CCDA also aims to strengthen Africa’s position and participation in international climate change negotiations with a view to ensuring adequate reflection of the continent’s concerns and priorities in a post‐2012 international climate change regime.
The CCDA conference builds directly on the African Development Forum VII; AfricaAdapt symposium, and many African and other forums, initiatives, and activities and outcomes of initiatives including for example the African Ministerial Conference on the Environment (AMCEN); the Conference of African Heads of State and Government on Climate Change (CAHOSCC); the UNFCCC and related instruments; The United Nations Secretary General’s Highlevel Advisory Group on Climate Change Financing (AGF); the Global Climate Observation System (GCOS) and its sub‐regional climate programme; and the Africa‐EU Climate Change Partnership. The conference will help position the ClimDev Africa programme within this evolving knowledge and institutional terrain and how best it can facilitate the interaction between the policy, research and practice communities.
The CCDA Conference will bring together three categories of participants to share lessons, identify current gaps and future needs, and discuss a range of potential solutions that make meaningful impacts.
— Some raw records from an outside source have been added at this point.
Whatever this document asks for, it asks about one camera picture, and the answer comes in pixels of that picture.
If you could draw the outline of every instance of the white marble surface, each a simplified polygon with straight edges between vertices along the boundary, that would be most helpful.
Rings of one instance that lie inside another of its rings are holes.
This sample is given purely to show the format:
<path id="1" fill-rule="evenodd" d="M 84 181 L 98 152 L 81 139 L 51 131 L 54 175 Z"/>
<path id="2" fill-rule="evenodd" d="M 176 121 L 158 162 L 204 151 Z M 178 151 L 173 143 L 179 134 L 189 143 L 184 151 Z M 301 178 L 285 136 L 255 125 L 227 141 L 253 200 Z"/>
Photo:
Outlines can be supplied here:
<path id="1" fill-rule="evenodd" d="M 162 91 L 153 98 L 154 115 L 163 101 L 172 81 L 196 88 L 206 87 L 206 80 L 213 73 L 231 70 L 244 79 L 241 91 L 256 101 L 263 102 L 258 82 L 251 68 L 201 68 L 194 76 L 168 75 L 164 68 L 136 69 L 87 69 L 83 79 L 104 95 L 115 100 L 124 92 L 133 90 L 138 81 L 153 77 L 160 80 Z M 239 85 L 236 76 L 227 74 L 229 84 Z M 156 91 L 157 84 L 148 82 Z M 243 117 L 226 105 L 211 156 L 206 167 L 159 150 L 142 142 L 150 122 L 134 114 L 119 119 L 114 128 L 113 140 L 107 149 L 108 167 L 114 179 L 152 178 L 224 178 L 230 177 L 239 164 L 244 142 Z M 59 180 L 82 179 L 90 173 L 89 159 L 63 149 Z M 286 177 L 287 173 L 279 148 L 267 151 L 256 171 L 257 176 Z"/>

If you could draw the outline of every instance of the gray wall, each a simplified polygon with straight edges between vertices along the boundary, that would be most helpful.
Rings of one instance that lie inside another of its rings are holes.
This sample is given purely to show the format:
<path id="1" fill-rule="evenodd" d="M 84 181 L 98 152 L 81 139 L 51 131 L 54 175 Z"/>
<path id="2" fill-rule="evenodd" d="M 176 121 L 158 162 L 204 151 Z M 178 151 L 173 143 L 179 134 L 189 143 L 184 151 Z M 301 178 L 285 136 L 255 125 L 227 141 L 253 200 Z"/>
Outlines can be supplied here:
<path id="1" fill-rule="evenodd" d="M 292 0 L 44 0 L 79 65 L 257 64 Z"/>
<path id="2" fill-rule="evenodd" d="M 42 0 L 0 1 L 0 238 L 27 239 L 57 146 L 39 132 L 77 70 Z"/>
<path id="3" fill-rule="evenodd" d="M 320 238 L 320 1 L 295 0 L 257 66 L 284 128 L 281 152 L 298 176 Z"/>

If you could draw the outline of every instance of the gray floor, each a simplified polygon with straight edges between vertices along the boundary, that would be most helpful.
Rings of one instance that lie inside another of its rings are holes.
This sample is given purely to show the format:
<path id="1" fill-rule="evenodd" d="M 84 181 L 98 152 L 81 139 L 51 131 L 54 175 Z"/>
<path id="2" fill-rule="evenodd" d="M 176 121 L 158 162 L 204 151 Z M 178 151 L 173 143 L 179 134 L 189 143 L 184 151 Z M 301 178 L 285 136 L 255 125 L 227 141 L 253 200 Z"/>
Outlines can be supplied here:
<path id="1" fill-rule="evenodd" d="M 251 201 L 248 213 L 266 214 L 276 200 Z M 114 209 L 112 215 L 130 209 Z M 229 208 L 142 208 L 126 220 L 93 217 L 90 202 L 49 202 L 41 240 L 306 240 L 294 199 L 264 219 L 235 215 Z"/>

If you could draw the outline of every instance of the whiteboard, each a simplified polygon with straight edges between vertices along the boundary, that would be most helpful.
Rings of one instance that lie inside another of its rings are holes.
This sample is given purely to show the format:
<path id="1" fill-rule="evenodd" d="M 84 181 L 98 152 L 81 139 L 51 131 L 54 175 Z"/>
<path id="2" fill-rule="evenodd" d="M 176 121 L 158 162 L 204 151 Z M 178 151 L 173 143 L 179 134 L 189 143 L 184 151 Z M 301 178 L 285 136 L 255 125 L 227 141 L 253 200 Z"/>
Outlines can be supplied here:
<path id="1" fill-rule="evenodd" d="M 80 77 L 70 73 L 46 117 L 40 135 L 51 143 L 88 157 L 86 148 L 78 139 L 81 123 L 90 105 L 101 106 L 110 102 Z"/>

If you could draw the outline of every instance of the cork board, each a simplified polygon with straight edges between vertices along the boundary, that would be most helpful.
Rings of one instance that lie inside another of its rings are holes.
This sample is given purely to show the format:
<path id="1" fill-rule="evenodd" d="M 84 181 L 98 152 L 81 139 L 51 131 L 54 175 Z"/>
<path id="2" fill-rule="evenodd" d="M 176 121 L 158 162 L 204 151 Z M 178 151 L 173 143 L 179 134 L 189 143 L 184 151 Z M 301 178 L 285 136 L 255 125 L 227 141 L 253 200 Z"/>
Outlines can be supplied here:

These will include: i) high‐level decision makers from African member states and their RECs, regional and sub‐regional climate centers, multilateral organizations, and bilateral organizations representatives; ii) an international field of researchers, scientists, and science and technology specialists from research institutions who are actively engaged in advancing knowledge in climate change with a particular focus on Africa, and iii) practitioner community, including private sector, community based organizations and civil society organizations, including NGOs, media and independent writers on climate change and development issues.